Members of the National Oil Spill Contingency Plan Committee, first responders and department heads are among some 60 persons being exposed being exposed to training, to effectively and efficiently respond to both onshore and offshore oil spills.

The Incident Command Systems and Oil Spill Response three-day training workshop which is being held at the CDC’s Conference Room, Thomas Lands, is a collaborative effort between the Ministry of Natural Resources, ExxonMobil and the Civil Defence Commission (CDC).

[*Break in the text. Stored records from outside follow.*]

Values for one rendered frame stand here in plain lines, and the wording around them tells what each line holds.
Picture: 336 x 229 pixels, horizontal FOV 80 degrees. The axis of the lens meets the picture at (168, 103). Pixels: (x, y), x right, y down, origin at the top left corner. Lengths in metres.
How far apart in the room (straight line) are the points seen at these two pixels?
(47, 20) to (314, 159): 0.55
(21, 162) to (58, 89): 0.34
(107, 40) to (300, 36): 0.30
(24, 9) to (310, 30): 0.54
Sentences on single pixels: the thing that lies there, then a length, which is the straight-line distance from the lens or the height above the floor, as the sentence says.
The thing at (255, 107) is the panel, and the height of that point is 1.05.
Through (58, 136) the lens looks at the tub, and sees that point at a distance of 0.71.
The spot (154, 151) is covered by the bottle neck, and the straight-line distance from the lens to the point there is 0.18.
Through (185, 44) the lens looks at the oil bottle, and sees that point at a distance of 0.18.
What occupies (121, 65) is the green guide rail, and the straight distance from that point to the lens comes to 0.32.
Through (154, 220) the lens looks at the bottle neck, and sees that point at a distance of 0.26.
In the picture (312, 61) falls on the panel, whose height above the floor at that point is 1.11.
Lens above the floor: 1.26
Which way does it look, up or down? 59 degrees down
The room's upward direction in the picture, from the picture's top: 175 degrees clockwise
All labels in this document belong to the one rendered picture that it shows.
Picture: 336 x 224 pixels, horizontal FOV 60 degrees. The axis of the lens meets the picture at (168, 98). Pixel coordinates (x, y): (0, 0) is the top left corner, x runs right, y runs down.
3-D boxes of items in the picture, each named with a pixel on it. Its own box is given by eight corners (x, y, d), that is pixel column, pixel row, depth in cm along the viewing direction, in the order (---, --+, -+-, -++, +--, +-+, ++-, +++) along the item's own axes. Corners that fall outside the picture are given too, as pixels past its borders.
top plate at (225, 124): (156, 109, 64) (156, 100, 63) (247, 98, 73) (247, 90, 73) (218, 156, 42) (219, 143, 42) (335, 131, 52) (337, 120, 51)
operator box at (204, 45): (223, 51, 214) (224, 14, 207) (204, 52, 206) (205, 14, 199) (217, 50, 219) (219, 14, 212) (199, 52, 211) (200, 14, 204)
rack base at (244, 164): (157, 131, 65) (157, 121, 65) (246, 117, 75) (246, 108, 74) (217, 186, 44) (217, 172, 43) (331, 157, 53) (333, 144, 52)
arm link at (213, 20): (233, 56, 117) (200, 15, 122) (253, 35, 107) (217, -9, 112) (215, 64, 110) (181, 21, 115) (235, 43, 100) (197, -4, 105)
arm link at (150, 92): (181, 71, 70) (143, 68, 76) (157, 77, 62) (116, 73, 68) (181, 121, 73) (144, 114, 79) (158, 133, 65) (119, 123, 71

It seeks to improve the country’s national oil spill response capacity to ensure the well-organised development and deployment of systematic tools for command, control, and coordination of a multi-agency response to incidents. The course will provide the means to coordinate the efforts of individual agencies in their common goal toward the stabilisation of an incident and the protection of lives, property, and the environment.

The training session is a standardised, on-scene, all-hazards approach to incident management and allows responders to adopt an integrated organisational structure to match the complexities and demands of the incident while respecting agency and jurisdictional authorities.

[From left to right in the front row] Director General (ag) of the Civil Defense Commission (CDC), Lieutenant Colonel Kester Craig, Minister of State, Joseph Harmon, ExxonMobil Country Manager, Rod Henson, Deputy Director of the Petroleum Department, Nicholas Chuck-A-Sang flanked by participants of the Incident Command Systems and Oil Spill Response training course

At the opening ceremony today, Minister of State, Joseph Harmon noted that issues, such as oil spills, are a major concern for the government, given its emphasis on the creation and maintenance of a safe, healthy and sustainable environment within the context of its thrust of developing a green state and economy.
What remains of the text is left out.